Posts written by Allan Bunch

Big Data for Grownups - A Practical Solution

Big Data for Grownups: A Practical Solution

If data is your thing (or even if it’s not!), big data is a phrase you hear each and every day; many times a day; describing everything, and all too often, nothing at all. Wikipedia currently defines big data as: a term for data sets that are so large or complex that traditional data processing applications are inadequate. Interesting. By that definition, it’s safe to say that the reality of big data has been with us for a very long time. I’m sure we’ve all been on one side or another of a traditional data platform as it churned away on a rogue query, while struggling to ingest the latest craze in 3rd-party marketing data. Yeah. We had to fix that.

Marketing hype aside, big data proper is just data — a lot of it. So much of it that turning that data into timely information on a vertically scaled RDBMS eventually becomes virtually impossible. Even well executed replication and partitioning strategies quickly become unmanageable at today’s scale. For these reasons and more, we turn to the architectural approach known as Big Data.

Look at all the shiny new toys!

Navigating the big data technology landscape is quite an adventure. We have free, open source, and commercial solutions for everything imaginable. One big data technology may appear to address the exact same problem as the next. Some of these platform components perform their duties exceptionally well. Others flat out fail. But choose the right parts and you’ll immediately appreciate all the hype. A thoughtfully crafted big data stack is an amazing tool for any business.

That realization is what guided us as we evaluated potential Praxis Stack components. We set out to create a modern big data solution that simply works. The result is a grouping of tools that delivers durable, predictable performance at any scale.

Praxis Big Data Stack

The Praxis Stack relies on the Hadoop Distributed File System (HDFS) and is threaded with YARN and Apache Spark. We found this to be a great balance of performance, functionality, and extensibility. We typically deploy the Praxis Stack to AWS, though any Hadoop-capable environment works brilliantly.

A modern big data solution that just works.

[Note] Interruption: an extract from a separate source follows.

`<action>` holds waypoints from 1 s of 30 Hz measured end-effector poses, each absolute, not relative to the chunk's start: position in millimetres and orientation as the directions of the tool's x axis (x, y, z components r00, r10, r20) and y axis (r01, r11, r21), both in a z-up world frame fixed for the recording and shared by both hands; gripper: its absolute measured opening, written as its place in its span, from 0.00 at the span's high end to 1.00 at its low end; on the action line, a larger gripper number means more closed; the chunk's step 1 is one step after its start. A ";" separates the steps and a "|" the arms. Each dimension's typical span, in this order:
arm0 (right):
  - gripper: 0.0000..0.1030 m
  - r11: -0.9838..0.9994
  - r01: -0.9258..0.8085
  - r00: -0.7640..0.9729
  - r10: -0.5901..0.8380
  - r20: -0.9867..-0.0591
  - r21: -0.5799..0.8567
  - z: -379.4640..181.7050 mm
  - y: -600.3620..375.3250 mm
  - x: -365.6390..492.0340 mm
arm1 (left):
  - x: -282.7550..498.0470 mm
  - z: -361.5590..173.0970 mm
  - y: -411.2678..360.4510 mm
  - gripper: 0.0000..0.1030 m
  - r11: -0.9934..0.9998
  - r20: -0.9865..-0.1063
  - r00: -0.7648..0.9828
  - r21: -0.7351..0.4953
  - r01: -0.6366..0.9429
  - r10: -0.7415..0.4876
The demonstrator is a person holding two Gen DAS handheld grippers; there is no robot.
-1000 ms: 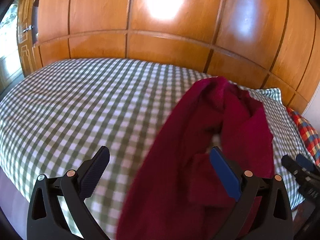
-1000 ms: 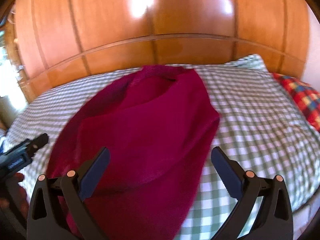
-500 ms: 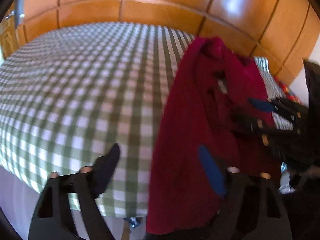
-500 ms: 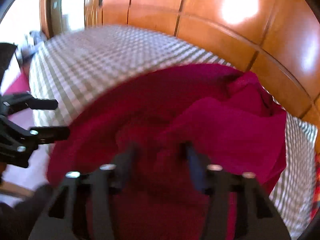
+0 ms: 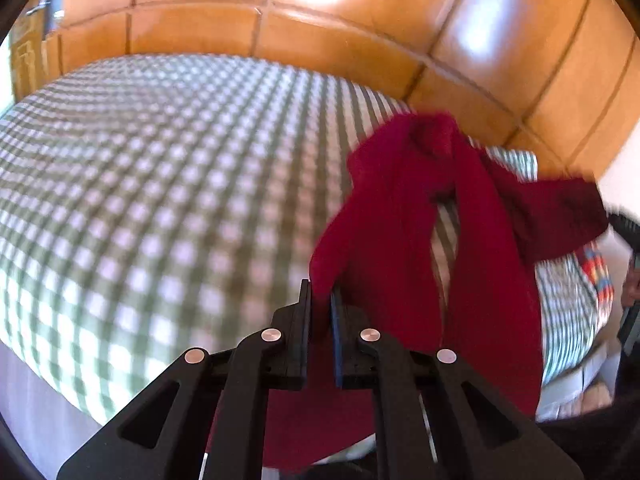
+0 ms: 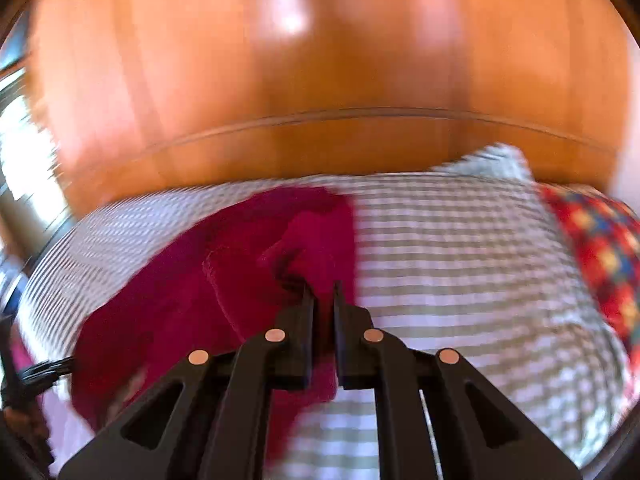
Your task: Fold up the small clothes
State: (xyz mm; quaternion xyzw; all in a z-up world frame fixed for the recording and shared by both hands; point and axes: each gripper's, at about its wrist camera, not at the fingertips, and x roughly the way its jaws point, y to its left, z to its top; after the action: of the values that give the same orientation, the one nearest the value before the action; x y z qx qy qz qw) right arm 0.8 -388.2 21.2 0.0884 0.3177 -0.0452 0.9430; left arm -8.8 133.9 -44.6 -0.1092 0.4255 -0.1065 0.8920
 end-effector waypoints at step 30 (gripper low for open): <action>0.37 0.668 -0.017 0.127 0.739 -0.661 0.744 -147.5 -318.2 -76.5 | 52.8 -27.6 146.3 0.31 0.977 -0.713 0.699 -0.188 -0.103 -0.063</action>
State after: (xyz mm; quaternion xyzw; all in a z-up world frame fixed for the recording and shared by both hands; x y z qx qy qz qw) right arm -76.5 -318.2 -147.5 0.3005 0.6008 0.2749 0.6879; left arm 52.8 146.3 -27.6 -0.1076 0.3880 0.0109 0.9153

Take a peek beyond the stack’s core and you uncover a wonderfully orchestrated distributed system. Praxis Stack is extremely flexible by design which makes it a fit for tech teams of all shapes and sizes. Check out the players:

* Airpal — a graphical query interface for Presto; from the Airbnb team.
Consul — the best thing going in distributed system service discovery.
Couchbase — the amazingly scalable distributed document-oriented database.
Elasticsearch — so much data; not enough discovery.
Kibana — visualize everything.
Luigi — workflow and job pipeline management tool from the team at Spotify.
Presto — a distributed SQL engine.
RabbitMQ — because where there are messages there should be queues!

You might be wondering about a few familiar names that are absent from the Praxis Stack. Probably the most notable is Kafka. We chose to drop in RabbitMQ 3.6 with lazy queues enabled and we’ve been very pleased with the decision. The balance of high availability and throughput is fantastic. RabbitMQ is also well understood by engineers and developers beyond enterprise data processing teams. This makes RabbitMQ a great choice given Praxis Stack design goals.

Choose the right parts … appreciate all the hype!

A few solid contenders really shined during our evaluation phase. We checked out Airbnb’s Superset (formerly Caravel) which is a general-purpose data visualization tool that looks very promising. It’s only a matter of time before Kibana finds itself sharing the data visualization space with Caravel.

Also from Airbnb is Airflow. It’s a beautiful workflow and job pipeline management tool that, like Luigi, follows a DAG (directed acyclic graph) model for job processing. Both are written in Python, they have similar intents, but they take distinct approaches. We’re definitely keeping an eye on Airflow.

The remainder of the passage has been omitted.